→ **Required work**:
Each line in the listing below that holds "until" should be counted; reply with that number only.

→ **Collected data**:
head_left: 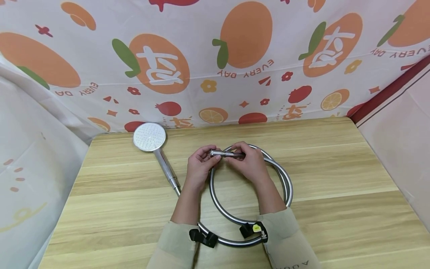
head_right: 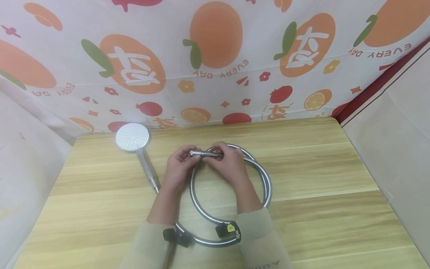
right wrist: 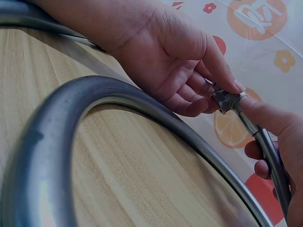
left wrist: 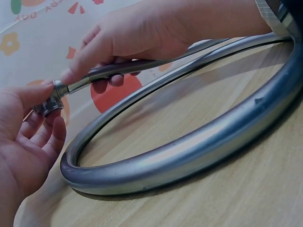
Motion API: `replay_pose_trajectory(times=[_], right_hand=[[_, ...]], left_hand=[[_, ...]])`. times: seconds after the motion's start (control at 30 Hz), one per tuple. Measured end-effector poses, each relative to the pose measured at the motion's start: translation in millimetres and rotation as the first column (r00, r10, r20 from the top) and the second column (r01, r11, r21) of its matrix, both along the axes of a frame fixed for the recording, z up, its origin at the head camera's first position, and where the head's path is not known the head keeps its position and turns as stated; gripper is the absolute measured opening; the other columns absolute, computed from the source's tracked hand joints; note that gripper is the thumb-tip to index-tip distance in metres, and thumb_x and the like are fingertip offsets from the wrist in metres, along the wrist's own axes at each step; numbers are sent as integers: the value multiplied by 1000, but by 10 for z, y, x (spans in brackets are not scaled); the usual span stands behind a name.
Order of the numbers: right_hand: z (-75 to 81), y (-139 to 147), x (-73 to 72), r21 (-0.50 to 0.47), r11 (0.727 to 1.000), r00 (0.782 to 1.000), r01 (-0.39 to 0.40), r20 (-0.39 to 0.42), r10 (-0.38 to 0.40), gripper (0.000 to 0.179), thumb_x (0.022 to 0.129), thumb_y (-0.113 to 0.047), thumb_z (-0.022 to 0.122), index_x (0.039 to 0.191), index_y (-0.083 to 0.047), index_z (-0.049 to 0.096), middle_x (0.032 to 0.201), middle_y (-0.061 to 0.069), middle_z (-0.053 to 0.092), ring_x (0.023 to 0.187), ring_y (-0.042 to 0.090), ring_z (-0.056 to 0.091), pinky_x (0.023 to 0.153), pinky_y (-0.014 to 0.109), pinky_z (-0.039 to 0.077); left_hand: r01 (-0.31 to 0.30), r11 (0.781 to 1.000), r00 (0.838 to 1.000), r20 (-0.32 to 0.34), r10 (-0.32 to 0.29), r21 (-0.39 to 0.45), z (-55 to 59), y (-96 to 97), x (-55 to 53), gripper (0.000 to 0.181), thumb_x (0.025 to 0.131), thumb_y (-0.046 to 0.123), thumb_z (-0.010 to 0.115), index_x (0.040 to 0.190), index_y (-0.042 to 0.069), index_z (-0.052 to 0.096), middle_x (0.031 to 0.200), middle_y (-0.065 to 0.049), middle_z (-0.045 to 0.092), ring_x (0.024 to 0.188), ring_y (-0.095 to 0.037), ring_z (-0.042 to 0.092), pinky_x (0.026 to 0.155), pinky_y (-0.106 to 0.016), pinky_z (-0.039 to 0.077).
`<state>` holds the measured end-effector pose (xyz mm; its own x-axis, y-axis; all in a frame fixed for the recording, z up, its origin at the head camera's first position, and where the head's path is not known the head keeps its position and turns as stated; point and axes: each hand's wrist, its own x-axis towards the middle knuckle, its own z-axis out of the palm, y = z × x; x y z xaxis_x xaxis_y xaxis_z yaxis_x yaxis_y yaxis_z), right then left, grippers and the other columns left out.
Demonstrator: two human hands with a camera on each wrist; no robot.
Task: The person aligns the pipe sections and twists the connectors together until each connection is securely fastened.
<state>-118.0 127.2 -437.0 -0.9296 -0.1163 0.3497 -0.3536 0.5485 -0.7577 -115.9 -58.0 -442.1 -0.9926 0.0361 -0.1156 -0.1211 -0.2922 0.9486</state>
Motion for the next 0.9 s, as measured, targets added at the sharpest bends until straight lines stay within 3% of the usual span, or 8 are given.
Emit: replay_pose_trajectory(times=[0.1, 0.3, 0.57, 0.9], right_hand=[[3, -3, 3, 13, 1000, 1000, 10, 8, -11, 30, 76, -31, 86, 94, -16, 68, 81, -6, 71, 72, 8, 64, 69, 30, 52], [14, -18, 1, 26, 1000, 1000, 16, 21, -16, 25, 83, -36, 79, 95, -16, 72, 86, -6, 73, 76, 7, 65, 69, 28, 54], [23, -17, -4, -4, 999, 998, 48, 44, -48, 15, 94, -31, 67, 99, -17, 69, 76, -7, 69, 66, 10, 56, 64, 28, 47], [38, -14, 1, -22, 998, 998, 51, 34, -50, 12, 94, -28, 68, 98, -16, 70, 75, -7, 69, 65, 10, 56, 64, 28, 46]], left_hand=[[-1, 1000, 1000, 0, 1, 2, 0, -1, -1, 38, 85, -7, 71, 121, -7, 60, 103, -2, 72, 94, -12, 69, 75, -20, 58], [-4, 1000, 1000, -5, 4, -3, 3, 2, 1, 36, 84, -8, 71, 119, -6, 61, 102, -2, 72, 93, -12, 69, 74, -20, 58], [1, 1000, 1000, -11, -1, -19, 24, 10, 9, 34, 84, -8, 71, 116, -5, 62, 100, -1, 73, 89, -10, 69, 70, -19, 56], [7, 1000, 1000, -18, -7, -17, 25, 6, 7, 37, 84, -8, 72, 118, -7, 61, 100, 0, 73, 90, -10, 69, 71, -18, 57]])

→ **Result**:
2